- **Problem to work on**
Only the count should appear in your answer: how many lines of the data below contain the word "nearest"?

START Entries shown

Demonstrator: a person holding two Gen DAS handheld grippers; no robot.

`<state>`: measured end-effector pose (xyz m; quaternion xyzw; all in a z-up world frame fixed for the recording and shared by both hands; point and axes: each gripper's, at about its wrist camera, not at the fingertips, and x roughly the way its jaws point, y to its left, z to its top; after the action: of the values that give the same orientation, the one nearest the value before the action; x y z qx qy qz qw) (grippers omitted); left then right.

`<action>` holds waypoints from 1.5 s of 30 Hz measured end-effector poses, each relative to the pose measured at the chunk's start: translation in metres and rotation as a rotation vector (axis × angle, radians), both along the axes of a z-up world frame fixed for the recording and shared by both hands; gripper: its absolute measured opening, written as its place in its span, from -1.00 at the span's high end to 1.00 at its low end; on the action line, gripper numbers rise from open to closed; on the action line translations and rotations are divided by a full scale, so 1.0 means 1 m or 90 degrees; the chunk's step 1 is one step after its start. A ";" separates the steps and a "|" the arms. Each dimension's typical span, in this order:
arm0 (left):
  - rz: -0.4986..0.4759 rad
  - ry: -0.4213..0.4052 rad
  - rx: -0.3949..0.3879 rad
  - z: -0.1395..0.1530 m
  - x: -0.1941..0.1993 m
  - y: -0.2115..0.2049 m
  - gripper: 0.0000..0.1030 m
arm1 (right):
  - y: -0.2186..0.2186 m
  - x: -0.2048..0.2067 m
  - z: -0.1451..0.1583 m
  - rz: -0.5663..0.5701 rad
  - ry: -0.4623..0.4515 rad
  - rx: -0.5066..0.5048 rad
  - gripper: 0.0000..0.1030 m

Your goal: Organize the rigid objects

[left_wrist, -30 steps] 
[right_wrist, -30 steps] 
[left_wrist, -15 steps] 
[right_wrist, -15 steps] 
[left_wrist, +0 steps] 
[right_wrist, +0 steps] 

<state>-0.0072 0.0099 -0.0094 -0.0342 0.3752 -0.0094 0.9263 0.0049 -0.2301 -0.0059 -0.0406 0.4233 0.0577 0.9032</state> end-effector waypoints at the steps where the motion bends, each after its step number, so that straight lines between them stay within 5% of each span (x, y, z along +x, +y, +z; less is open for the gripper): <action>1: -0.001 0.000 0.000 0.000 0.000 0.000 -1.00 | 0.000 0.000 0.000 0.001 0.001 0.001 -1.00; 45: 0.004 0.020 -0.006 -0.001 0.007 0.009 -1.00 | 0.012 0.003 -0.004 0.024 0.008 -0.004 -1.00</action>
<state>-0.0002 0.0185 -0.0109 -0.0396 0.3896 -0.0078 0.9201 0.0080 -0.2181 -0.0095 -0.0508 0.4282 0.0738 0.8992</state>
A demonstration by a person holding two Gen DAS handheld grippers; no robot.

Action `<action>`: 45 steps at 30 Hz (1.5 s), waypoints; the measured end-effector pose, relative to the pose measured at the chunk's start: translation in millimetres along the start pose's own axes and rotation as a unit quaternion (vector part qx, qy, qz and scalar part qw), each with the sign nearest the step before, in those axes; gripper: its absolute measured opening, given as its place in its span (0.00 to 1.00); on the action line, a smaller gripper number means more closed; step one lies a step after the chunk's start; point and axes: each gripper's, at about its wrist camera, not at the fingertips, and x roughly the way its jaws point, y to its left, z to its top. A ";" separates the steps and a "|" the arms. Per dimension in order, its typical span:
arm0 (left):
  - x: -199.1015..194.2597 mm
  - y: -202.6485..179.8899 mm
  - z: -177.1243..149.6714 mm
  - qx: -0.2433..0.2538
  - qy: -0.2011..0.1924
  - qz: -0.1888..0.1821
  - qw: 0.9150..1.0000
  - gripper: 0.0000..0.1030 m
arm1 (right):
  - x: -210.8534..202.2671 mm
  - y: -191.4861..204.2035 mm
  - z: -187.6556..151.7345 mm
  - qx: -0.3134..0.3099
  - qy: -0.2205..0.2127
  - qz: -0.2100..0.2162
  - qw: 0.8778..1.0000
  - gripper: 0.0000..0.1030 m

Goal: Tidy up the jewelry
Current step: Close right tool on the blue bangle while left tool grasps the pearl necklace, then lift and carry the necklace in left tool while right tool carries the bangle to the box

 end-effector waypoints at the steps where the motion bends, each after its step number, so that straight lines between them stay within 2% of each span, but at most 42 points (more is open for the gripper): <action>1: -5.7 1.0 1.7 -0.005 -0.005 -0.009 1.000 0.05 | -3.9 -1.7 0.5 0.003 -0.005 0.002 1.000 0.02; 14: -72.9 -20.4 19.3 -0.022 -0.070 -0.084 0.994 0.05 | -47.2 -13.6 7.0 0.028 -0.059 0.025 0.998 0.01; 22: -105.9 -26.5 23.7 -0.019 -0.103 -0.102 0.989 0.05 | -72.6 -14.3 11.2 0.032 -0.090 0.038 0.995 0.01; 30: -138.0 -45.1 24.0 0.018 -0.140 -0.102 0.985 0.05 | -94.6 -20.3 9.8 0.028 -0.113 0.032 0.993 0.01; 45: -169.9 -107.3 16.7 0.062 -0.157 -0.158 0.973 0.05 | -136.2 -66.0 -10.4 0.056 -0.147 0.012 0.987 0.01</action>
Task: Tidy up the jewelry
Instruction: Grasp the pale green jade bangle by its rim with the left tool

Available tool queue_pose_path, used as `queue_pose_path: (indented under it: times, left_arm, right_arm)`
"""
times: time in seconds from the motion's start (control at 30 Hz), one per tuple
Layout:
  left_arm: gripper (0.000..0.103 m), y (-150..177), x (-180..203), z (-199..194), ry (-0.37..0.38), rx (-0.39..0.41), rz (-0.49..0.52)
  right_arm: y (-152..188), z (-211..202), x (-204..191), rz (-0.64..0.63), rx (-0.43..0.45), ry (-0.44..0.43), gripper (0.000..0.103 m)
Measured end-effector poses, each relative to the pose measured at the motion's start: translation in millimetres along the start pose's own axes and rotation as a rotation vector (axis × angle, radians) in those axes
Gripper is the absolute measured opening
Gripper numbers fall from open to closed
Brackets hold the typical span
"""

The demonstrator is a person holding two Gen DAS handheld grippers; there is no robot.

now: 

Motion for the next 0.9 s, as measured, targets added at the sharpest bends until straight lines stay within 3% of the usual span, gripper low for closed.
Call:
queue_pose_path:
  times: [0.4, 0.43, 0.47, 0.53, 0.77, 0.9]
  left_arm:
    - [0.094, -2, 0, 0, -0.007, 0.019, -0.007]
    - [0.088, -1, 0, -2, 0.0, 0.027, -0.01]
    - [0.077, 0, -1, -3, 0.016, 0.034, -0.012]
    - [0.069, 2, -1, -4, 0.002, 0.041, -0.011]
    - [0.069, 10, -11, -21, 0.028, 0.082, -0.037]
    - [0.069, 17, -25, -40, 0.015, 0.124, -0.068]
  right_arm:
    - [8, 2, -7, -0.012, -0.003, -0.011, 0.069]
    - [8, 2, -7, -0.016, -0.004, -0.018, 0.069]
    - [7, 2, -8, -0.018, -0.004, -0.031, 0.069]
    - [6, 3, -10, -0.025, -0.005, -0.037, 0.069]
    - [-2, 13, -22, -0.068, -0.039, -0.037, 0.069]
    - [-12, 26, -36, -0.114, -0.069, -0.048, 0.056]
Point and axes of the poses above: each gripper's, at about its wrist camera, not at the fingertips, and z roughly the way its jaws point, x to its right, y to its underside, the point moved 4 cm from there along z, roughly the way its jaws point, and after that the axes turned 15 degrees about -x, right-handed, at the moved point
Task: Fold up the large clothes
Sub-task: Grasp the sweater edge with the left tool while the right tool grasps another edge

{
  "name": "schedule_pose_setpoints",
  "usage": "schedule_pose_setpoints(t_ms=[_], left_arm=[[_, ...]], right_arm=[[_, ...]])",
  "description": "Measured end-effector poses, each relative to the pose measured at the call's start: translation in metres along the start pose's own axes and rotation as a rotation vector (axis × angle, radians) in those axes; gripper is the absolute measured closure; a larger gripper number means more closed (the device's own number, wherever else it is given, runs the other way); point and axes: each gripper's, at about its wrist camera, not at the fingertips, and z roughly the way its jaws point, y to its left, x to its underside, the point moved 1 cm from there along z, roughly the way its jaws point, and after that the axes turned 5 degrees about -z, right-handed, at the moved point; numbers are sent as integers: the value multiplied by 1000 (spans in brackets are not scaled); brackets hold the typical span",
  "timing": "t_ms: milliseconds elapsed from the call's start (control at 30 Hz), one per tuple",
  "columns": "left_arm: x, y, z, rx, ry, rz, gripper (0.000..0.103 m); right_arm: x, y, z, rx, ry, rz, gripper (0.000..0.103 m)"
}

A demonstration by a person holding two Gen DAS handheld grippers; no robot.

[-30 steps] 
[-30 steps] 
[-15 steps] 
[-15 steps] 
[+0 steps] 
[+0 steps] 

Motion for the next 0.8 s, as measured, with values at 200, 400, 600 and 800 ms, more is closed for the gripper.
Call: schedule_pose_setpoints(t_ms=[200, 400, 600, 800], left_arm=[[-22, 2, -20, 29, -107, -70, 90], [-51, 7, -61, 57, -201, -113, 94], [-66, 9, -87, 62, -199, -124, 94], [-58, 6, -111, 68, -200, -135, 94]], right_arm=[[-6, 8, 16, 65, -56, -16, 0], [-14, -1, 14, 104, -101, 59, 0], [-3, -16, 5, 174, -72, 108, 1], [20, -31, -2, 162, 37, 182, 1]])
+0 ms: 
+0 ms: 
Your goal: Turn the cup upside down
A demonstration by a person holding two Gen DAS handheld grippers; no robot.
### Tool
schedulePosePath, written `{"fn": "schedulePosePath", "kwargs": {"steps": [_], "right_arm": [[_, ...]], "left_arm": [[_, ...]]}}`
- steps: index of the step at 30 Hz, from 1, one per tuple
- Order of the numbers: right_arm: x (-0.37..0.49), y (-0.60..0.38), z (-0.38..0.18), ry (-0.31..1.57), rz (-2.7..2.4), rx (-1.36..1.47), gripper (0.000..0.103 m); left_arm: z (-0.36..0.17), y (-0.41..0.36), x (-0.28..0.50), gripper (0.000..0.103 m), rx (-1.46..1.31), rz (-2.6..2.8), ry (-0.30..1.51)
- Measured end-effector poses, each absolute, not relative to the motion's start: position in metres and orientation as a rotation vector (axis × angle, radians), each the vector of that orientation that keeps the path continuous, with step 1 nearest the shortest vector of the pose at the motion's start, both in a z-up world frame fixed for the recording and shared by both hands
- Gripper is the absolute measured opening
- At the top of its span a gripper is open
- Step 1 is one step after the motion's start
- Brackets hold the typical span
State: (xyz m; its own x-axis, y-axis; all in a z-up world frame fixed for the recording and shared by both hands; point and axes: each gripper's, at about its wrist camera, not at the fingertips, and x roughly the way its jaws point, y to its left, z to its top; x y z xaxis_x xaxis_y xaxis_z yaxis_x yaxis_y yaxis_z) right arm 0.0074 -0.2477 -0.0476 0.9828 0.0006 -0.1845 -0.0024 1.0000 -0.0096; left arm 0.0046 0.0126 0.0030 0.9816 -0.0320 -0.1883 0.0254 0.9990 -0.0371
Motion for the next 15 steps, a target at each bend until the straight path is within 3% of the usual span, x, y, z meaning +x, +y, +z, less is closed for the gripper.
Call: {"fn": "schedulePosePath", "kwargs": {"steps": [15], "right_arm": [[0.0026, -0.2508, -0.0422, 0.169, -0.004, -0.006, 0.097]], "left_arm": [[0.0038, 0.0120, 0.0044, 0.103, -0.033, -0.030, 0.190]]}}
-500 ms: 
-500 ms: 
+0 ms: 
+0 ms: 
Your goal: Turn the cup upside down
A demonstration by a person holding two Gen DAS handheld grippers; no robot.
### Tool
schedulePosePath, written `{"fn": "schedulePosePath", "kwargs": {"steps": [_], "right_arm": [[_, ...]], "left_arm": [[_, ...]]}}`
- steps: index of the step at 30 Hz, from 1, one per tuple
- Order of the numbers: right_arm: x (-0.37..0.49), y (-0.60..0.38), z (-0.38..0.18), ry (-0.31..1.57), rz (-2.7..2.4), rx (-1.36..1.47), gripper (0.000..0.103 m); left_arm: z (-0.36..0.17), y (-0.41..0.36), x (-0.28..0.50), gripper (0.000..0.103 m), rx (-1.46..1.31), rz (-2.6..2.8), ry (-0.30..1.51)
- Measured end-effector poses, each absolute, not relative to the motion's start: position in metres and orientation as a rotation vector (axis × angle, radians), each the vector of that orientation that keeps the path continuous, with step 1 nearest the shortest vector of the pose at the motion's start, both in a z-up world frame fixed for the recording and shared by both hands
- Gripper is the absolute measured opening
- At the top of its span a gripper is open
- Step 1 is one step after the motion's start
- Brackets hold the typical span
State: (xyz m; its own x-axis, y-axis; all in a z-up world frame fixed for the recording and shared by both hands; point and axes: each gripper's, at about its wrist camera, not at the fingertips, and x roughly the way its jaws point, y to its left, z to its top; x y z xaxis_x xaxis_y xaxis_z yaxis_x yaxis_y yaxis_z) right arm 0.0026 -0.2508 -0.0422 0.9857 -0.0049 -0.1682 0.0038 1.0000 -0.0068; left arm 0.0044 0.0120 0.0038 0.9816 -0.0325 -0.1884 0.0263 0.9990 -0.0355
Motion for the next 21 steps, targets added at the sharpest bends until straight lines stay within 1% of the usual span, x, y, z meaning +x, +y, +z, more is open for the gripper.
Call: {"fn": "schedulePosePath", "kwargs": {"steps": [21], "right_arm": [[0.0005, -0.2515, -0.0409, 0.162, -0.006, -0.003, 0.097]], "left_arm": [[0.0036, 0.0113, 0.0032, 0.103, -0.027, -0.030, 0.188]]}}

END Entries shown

- **Exercise result**
4